Strength training and mobility go particularly well together, and for good reason. Mobility, which is a joint’s ability to move through its full range of motion, is crucial for fully extending through a given exercise. Think about it: If you have tight hips or shoulders, you won’t be able to generate as much power when you’re doing something like a dead lift or shoulder press. According to Tim Landicho, CSCS, a coach for the at-home fitness platform Tonal, a shorter range of motion results in less force.
“Better range of motion [yields] better force production—that is, more strength!—during your lifts,” Landicho previously told Well+Good.

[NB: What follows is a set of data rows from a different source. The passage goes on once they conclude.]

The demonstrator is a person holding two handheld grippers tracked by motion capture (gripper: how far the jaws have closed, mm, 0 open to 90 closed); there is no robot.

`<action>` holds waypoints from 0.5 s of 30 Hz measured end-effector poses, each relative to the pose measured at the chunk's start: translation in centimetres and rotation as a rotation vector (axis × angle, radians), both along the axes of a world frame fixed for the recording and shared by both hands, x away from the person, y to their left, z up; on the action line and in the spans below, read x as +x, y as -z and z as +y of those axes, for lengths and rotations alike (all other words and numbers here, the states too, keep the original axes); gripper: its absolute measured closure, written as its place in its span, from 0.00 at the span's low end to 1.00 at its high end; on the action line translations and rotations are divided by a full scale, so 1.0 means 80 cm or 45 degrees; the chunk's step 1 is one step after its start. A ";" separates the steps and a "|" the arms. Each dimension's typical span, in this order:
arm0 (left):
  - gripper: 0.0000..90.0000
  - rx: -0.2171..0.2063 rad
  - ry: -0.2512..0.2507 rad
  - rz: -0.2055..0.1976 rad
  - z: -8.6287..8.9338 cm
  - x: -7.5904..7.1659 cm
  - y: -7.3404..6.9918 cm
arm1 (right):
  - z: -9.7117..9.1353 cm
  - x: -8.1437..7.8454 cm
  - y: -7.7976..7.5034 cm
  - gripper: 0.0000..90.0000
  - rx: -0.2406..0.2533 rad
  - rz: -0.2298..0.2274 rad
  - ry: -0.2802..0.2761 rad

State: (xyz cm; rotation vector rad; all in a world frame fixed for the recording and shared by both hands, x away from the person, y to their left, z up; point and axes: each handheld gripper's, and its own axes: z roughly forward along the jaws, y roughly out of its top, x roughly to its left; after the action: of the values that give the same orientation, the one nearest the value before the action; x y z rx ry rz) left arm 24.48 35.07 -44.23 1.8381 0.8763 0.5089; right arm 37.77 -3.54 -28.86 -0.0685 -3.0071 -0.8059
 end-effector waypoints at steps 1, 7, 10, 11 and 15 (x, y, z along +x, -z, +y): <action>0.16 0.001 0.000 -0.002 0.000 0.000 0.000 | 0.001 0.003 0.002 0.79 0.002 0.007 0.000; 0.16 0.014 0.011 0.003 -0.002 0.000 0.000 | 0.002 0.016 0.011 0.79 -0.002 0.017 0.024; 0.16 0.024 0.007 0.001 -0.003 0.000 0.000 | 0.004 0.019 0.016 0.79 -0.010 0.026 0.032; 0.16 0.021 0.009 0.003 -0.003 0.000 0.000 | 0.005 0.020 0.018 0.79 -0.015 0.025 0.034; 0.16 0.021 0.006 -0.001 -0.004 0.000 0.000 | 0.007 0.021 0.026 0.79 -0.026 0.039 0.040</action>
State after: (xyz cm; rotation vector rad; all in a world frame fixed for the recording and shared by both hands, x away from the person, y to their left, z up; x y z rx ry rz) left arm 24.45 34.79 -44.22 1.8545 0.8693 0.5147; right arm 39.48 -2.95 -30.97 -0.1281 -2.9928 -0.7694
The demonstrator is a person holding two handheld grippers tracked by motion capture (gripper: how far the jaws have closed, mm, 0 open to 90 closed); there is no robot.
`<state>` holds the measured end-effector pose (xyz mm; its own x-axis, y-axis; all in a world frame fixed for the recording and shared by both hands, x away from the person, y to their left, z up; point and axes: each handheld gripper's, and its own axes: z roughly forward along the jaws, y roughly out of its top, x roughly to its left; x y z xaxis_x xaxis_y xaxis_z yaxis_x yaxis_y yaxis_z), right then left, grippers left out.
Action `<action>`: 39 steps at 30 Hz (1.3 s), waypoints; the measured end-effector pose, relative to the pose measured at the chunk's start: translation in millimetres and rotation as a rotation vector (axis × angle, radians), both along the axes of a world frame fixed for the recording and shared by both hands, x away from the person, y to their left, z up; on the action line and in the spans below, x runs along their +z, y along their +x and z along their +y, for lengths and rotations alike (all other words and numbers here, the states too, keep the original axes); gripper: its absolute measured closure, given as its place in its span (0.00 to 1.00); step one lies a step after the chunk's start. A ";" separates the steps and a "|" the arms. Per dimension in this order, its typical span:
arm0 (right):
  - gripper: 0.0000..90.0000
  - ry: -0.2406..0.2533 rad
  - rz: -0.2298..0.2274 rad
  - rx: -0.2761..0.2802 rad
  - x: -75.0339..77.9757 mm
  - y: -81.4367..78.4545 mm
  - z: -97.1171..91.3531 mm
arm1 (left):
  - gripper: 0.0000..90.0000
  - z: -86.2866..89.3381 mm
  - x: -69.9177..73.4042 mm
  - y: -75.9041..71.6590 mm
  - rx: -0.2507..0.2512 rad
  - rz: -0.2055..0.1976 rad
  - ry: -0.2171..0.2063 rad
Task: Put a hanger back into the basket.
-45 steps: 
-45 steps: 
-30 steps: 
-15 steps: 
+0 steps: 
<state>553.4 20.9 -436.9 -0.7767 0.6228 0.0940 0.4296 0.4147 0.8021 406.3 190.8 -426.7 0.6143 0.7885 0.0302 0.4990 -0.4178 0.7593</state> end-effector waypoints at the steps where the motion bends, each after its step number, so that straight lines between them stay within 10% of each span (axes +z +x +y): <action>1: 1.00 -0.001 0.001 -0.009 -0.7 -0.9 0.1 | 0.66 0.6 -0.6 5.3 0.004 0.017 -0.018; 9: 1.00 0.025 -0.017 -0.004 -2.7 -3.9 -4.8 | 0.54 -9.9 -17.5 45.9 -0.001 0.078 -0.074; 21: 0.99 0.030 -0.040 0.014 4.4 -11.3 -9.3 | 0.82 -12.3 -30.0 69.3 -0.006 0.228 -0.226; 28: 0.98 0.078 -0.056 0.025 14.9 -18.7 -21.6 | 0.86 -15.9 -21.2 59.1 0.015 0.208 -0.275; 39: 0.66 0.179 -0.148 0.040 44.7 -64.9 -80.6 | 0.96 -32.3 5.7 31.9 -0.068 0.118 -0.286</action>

This connection is evident in a new 19-minute strength and mobility workout led by Kat Atienza, a trainer and the co-owner of Session in Brooklyn. For example, during a single-leg deadlift with a reach, Atienza instructs us to reach our hands towards the ground as a sort of guide post for how far to hinge forward (which should be parallel to the floor). Once the hand reaches to just above the foot, you’ll know you’ve hinged forward enough.
“We’re not tapping the ground, but it’s going to help be a reference for our range of motion,” Atienza says.
That allows you to engage your glute and hamstrings fully through the move as you return back to standing, which results in the maximum amount of muscle activation.
Other moves, such as alternating cossack squats and 90/90 hip extensions, will work your joints and your muscles at the same time, which means you’re doing double duty for your health. Looser hips and shoulders, stronger upper body, lower body, and core? Sounds like a classic combo in the making.